- 300,000 expectant dads have turned to Boot Camp for New Dads
- Program is in 45 states as well as Britain, Canada, Italy and Japan
- Men learn how to soothe a crying baby, change a loaded diaper and deal with mom
His ramrod straight posture and slicked-back buzz cut give it away. Steve Venable is a boot camp veteran.
But today, he's drilling his rookies for perhaps the most challenging mission of their lives: fatherhood.
One by one, an army of expectant dads files into Venable's classroom at Northside Hospital near Atlanta, hoping to gain some wisdom from the ex-Marine-turned-"daddy boot camp" instructor.
Stephen Goodnough arrived 20 minutes early, admittedly tense. His baby girl is due in less than a month.
"I've never babysat, I've never taken care of a child, so that's probably why I've been nervous," he said.
Goodnough has the crib, the nursery, the bottles and the bibs. But he hasn't a clue about what to actually do with the baby.
"It's not like they're power tools," said Goodnough, a marketing manager for NAPA auto parts. "They don't come with instruction manuals. It's a kid, a human life. ... You leave the hospital, and that's it."
He's among some 300,000 expectant dads who have turned to Boot Camp for New Dads, a program now in 45 states as well as Britain, Canada, Italy and Japan.
The course started in 1990 near a Marine base in California, and has grown despite declining attendance in childbirth classes nationwide as more parents turn to the Internet.
Boot camps now take place everywhere from affluent communities to low-income neighborhoods and even a prison in Ohio.
"I'd say it's more important in low-income communities. The role models have more impact there," said Greg Bishop, founder of Boot Camp for New Dads.
In three hours, the men in this boot camp learn a battery of "troubleshooting and diagnostics," including how to swaddle and soothe a crying baby, change a loaded diaper and deal with the mother during and after pregnancy.
Bob Meecham's baby isn't due until January 29, but the anxiety is already evident on his face.
"I know what I'm most scared of. I'm most scared of 4 a.m. in the morning, and the baby not being able to stop crying for two hours. What do you do?"
With 10 men surrounding a brightly colored mat and blanket on the floor, Venable, a father of two, issues a disclaimer:
"I'm not a doctor. I don't play one on TV, and I didn't stay in a hotel last night. I'm just a dude," the instructor said.
His assistant today is 1-month-old Anabella, daughter of recent boot camp graduate John Riley.
Within minutes, Anabella morphed from smiling and tranquil to irritated and screaming.
"You've got a set of lungs on you," Venable said as he lay her down on the blanket.
After a few swift motions with the cloth, Venable picked up the tightly wrapped infant and held her on her side, parallel to his chest.
"SHHH," he blew loudly across her cheek.
Less than six seconds later, wailing Anabella fell silent in Venable's sturdy arms.

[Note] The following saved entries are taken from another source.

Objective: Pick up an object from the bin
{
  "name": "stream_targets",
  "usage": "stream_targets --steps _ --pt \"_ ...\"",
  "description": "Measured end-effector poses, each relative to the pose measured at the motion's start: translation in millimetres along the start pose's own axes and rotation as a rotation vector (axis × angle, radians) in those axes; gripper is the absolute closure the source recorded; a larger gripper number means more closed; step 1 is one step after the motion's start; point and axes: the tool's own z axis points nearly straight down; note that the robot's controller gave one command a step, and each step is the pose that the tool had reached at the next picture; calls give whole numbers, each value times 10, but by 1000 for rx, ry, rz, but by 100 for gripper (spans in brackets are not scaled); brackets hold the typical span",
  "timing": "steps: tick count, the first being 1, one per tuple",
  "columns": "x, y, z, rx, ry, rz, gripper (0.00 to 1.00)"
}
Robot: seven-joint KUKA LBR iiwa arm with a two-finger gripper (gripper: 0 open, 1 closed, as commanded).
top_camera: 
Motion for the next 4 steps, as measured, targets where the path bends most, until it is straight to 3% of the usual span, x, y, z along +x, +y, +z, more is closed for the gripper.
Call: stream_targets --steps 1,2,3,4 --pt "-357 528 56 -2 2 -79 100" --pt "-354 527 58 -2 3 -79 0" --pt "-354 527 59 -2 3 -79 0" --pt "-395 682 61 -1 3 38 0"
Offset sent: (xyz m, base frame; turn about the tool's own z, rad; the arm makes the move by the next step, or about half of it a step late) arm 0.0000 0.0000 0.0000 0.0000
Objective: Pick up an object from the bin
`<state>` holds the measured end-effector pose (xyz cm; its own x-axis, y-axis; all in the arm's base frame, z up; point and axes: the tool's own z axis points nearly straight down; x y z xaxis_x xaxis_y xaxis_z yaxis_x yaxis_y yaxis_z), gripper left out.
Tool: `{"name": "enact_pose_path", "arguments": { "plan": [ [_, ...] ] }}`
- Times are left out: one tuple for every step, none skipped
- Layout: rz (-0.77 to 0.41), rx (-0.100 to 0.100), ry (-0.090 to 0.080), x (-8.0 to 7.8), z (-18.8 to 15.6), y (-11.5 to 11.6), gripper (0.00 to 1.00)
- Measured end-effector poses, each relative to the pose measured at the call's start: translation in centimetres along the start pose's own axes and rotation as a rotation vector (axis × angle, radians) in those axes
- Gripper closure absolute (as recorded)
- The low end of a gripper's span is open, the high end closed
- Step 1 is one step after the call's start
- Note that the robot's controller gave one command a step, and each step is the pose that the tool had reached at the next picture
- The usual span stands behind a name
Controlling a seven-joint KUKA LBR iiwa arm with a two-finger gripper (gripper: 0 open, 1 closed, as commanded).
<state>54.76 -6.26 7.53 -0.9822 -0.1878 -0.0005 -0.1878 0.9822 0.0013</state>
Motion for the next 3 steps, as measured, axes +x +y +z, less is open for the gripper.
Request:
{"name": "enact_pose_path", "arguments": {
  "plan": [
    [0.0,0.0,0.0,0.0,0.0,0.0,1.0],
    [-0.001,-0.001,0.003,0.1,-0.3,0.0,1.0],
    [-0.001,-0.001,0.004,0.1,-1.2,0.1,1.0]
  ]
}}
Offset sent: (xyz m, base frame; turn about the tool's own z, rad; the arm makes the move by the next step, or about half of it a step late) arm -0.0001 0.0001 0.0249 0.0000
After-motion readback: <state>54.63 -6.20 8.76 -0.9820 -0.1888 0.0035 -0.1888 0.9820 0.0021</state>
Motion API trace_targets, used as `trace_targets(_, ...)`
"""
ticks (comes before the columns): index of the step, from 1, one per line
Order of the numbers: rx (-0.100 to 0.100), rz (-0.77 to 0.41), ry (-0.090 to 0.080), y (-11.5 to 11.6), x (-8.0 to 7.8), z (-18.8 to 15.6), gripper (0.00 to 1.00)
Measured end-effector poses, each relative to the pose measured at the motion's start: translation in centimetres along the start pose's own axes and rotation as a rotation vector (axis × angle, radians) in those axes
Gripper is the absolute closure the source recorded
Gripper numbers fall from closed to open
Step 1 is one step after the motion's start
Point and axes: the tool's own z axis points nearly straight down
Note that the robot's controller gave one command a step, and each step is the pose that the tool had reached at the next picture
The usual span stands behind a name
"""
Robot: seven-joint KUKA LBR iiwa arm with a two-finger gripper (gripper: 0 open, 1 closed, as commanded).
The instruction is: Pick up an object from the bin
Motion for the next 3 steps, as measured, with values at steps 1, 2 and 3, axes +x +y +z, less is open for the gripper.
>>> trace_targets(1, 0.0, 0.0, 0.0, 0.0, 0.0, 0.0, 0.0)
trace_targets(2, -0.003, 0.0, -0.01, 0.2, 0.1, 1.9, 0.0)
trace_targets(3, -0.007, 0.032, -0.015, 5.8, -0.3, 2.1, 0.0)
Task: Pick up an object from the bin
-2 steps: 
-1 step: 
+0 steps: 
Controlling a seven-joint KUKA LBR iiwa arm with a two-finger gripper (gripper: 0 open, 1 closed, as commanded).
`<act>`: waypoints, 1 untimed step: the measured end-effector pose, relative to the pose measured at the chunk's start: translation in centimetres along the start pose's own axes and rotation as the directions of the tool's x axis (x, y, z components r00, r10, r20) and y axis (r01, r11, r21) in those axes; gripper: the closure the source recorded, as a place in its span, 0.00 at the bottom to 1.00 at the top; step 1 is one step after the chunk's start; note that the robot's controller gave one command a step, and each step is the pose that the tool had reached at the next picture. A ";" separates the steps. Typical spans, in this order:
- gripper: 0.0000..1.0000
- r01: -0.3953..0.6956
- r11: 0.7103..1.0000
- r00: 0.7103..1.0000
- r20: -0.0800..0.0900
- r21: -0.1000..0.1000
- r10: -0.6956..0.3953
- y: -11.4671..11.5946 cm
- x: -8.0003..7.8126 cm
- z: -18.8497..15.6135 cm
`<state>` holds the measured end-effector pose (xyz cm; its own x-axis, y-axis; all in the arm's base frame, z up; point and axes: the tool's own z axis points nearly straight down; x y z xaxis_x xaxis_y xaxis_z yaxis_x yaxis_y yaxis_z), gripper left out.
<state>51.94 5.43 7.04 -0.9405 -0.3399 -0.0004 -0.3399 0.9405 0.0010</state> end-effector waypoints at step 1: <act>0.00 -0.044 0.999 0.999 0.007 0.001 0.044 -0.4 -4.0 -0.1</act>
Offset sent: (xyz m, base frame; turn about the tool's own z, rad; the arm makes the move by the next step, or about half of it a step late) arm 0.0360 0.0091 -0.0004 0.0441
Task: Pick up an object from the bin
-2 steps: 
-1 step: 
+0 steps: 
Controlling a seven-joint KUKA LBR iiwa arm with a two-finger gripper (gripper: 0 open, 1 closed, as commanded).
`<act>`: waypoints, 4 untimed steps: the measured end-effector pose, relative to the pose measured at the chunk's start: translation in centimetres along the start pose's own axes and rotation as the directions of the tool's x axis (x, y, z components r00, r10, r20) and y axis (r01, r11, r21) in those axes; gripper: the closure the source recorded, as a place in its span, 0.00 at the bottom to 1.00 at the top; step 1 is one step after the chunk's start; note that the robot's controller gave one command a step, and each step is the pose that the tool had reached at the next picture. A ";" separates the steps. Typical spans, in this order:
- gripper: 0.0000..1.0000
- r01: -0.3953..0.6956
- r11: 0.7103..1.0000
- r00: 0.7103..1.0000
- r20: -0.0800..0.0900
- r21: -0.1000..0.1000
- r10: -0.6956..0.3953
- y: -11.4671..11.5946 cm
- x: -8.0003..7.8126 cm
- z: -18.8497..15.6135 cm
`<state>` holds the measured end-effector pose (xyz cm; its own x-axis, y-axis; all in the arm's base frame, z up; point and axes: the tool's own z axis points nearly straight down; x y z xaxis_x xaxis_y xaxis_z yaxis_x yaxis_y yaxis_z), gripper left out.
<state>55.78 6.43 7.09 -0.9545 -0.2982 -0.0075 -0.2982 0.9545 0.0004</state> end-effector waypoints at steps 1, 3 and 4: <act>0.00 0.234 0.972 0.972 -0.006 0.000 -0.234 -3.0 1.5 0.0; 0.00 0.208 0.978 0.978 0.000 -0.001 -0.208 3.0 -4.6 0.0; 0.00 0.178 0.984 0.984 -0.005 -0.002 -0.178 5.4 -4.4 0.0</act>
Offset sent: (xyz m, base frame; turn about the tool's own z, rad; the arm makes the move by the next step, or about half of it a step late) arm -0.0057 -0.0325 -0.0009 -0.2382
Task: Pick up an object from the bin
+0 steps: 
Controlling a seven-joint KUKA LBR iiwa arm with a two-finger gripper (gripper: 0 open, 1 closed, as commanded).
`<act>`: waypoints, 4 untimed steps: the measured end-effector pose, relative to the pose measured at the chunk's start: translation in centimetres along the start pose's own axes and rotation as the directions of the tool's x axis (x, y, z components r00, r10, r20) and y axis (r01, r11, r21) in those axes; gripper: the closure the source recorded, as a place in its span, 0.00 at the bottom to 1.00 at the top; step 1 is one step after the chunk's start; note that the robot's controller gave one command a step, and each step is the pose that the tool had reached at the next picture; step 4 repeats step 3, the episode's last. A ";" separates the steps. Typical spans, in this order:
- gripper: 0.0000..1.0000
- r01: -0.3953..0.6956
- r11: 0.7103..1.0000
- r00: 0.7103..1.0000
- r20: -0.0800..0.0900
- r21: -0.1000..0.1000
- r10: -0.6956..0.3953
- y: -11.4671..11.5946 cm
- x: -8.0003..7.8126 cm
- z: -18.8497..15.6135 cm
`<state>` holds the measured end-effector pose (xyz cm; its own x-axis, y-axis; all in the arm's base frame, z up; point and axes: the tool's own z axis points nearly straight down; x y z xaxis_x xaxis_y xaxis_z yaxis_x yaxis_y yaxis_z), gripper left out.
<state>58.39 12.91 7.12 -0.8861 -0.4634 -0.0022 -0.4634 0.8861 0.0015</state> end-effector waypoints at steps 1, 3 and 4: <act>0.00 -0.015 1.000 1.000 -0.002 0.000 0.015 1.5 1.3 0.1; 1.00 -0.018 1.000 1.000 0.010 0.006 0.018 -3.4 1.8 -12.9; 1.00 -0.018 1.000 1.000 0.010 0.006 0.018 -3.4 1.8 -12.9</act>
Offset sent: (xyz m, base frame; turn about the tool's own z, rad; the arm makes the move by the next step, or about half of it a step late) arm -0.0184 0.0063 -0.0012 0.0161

"It's like magic!" one rookie exclaimed.
In addition to hands-on demonstrations and training, in this room, no subject is off limits. Females over 2 feet tall are not allowed, so men can share their concerns freely -- particularly about how to handle their mates.
"This class was my idea because I wanted something to help me learn to deal with her," Meecham said, echoing other husbands' concerns about their wives. "She's going through a lot."
Venable addresses a variety of mother-related topics, including how to help during labor, how to spot signs of postpartum depression and how to gain her trust as a caretaker.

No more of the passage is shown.